O surto de dengue deste ano entrou para a história essa semana. É a maior epidemia no estado do Rio de Janeiro. O número de óbitos, apenas nos quatro primeiros meses de 2008, ultrapassou o total de 91 vítimas em 2002. Já são 92 mortes confirmadas, e o mais impressionante é que esses números podem dobrar. A secretaria estadual de Saúde ainda investiga 96 óbitos por suspeita de dengue.
Os infectologistas afirmam que esse ano a doença é mais grave, pois o índice letal é maior do que nos outros anos. Em 2002, 288.245 casos foram notificados e 91 pessoas morreram. Até o momento, a secretaria estadual de Saúde divulga que 110.783 notificações confirmam a doença.
A maior preocupação dos especialistas é uma nova epidemia em 2009. Caso a população e as autoridades não combatam, realmente, o mosquito Aedes aegypti, uma nova marca histórica pode ser esperada para o ano que vem. Pois, se a cada nova epidemia uma pessoa que já foi contaminada por algum tipo do vírus contrair outro, corre o risco de adquirir a forma mais grave e mortal da doença: a hemorrágica.

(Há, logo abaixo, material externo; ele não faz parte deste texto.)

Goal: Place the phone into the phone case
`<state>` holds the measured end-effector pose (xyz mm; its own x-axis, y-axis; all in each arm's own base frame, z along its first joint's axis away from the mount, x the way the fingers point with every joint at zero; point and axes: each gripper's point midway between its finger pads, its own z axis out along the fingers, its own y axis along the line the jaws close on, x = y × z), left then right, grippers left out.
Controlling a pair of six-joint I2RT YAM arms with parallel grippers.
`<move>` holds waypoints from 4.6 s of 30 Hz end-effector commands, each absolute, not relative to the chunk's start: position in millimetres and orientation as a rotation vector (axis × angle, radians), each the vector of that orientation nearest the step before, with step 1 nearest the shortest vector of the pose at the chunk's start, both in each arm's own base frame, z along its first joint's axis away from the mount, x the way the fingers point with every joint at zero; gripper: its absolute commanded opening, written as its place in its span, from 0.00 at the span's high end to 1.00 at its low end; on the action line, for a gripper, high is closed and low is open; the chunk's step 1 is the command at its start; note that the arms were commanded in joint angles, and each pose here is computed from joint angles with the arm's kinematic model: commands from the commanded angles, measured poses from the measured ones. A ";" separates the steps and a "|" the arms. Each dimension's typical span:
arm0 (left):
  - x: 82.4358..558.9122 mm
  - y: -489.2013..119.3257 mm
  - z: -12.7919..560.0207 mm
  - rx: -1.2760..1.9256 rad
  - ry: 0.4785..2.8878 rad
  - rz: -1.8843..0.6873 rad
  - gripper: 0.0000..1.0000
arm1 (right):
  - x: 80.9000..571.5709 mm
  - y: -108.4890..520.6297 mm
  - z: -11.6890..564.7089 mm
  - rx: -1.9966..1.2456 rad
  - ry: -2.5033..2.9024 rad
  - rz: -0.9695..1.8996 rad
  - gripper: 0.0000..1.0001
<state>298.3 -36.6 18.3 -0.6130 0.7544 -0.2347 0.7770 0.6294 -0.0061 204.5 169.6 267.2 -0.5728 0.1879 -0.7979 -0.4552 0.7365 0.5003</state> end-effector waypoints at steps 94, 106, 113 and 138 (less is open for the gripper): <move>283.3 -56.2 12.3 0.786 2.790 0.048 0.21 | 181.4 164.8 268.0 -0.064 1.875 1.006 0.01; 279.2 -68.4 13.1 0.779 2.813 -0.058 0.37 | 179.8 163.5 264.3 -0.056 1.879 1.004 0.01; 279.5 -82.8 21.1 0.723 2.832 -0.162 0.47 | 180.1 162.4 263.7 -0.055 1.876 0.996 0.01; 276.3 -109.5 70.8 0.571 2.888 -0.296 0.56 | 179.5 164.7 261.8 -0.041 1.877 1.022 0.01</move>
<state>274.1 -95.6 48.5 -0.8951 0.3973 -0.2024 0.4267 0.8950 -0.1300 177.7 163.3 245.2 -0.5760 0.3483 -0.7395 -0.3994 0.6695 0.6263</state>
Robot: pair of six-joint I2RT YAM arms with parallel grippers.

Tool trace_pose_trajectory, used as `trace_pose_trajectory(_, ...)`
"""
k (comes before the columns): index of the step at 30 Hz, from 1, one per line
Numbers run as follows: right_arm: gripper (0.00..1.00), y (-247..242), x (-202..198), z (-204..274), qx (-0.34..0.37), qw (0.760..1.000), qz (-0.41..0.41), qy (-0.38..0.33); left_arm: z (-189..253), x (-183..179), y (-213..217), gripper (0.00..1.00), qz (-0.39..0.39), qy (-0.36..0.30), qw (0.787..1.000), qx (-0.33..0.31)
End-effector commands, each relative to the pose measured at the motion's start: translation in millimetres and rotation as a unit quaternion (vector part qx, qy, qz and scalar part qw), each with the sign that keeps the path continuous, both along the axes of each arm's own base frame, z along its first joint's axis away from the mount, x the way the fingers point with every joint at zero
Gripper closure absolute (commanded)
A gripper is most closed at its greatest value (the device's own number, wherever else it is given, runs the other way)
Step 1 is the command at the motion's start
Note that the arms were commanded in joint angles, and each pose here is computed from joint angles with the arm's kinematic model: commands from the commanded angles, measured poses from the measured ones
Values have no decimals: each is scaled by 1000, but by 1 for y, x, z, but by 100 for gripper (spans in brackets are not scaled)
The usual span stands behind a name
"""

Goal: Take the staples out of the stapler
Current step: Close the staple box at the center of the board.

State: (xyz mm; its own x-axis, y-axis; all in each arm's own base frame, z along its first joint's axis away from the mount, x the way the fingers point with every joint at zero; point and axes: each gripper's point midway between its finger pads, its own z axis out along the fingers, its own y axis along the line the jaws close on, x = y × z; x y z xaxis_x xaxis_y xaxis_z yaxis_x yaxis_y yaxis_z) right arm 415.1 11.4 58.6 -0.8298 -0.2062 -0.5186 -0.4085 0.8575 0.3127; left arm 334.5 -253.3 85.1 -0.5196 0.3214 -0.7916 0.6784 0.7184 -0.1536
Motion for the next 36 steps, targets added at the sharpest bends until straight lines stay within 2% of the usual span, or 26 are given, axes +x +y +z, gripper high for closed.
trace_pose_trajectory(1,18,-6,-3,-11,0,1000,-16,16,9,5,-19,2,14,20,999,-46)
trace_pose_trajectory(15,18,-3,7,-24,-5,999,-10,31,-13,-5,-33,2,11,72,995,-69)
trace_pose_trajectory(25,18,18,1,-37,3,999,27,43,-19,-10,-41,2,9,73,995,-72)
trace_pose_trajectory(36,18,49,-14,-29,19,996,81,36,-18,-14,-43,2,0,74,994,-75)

O superintendente em Vigilância em Saúde do estado, Vitor Berbara, concorda com os especialistas. Berbara ratifica que no Sudeste Asiático, onde circulam os quatro tipos de vírus, o aumento dos casos mais graves é cada vez mais freqüente devido às sucessivas epidemias. E isso pode acontecer em 2009 no Rio, se nada for feito efetivamente.
Muitas pessoas afirmam que a epidemia começa a diminuir. É provável que ocorra esse declínio por dois motivos: com a mudança de estação, a temperatura média não favorece tanto o mosquito; e ao grande número de pessoas já infectadas. E para àquelas que esperam uma vacina contra o mosquito, as notícias não são otimistas. Apesar dos estudos para a criação está em andamento, os epidemiologistas acreditam que somente dentro de oito a dez anos ela estará disponível no mercado para a população.